There were articles in the press about men asking for books on the top shelves of libraries and dropping items in shops to encourage short skirted assistants to reach up or bend down. So managers and HR departments may have thought that insisting all women staff wore blue overalls removed the need for tricky conversations with individuals who were perceived as pushing workwear boundaries.

It did not take me long to abandon the insurance company and its blue nylon overall to move into the heady, creative world of global advertising agency J Walter Thompson and then to spend three years as a fashion journalist. I would like to think that my memory of dressing distinctively yet appropriately for work, reserving the crocheted frocks, catsuits and eyeliner for leisure time, is a realistic one.
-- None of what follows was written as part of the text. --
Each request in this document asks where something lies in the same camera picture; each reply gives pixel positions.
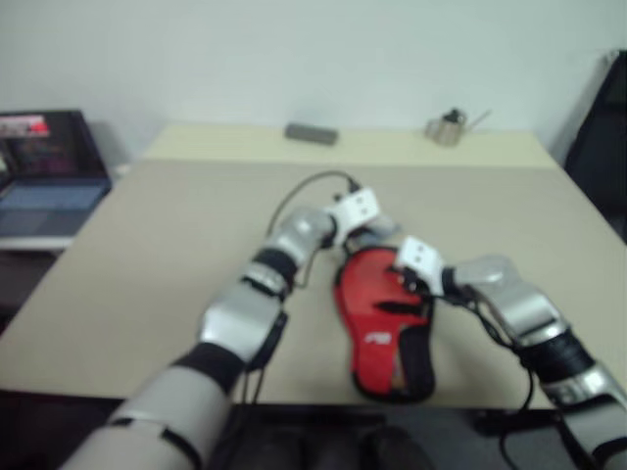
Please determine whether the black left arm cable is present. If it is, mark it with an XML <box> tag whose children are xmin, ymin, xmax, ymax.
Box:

Then as my career progressed, and I became an employer, there were occasional tricky issues around staff dress and appearance. The most difficult one arose from the decision to introduce 'dress down Friday.' It soon became apparent that the art of smart casual is a rare skill, particularly amongst British men. After a few weeks of grubby jeans, tired sweaters, down at heel footwear and so on the experiment came to an end - and nobody objected.

I became increasingly involved in promoting and supporting women in construction, including the Purple Boots campaign in 2010 to make properly sized workwear and protective clothing available for women. Dunlop responded by producing safety boots in women's sizes, but it wasn't until January 2016 that Transport for London (TfL) produced its first ever women's safety clothing range, following a successful six-week staff trial. The new range includes high-visibility jackets, trousers, gloves and adjustable eye protection and a tailoring service to ensure female staff have access to better-fitted, safer PPE.  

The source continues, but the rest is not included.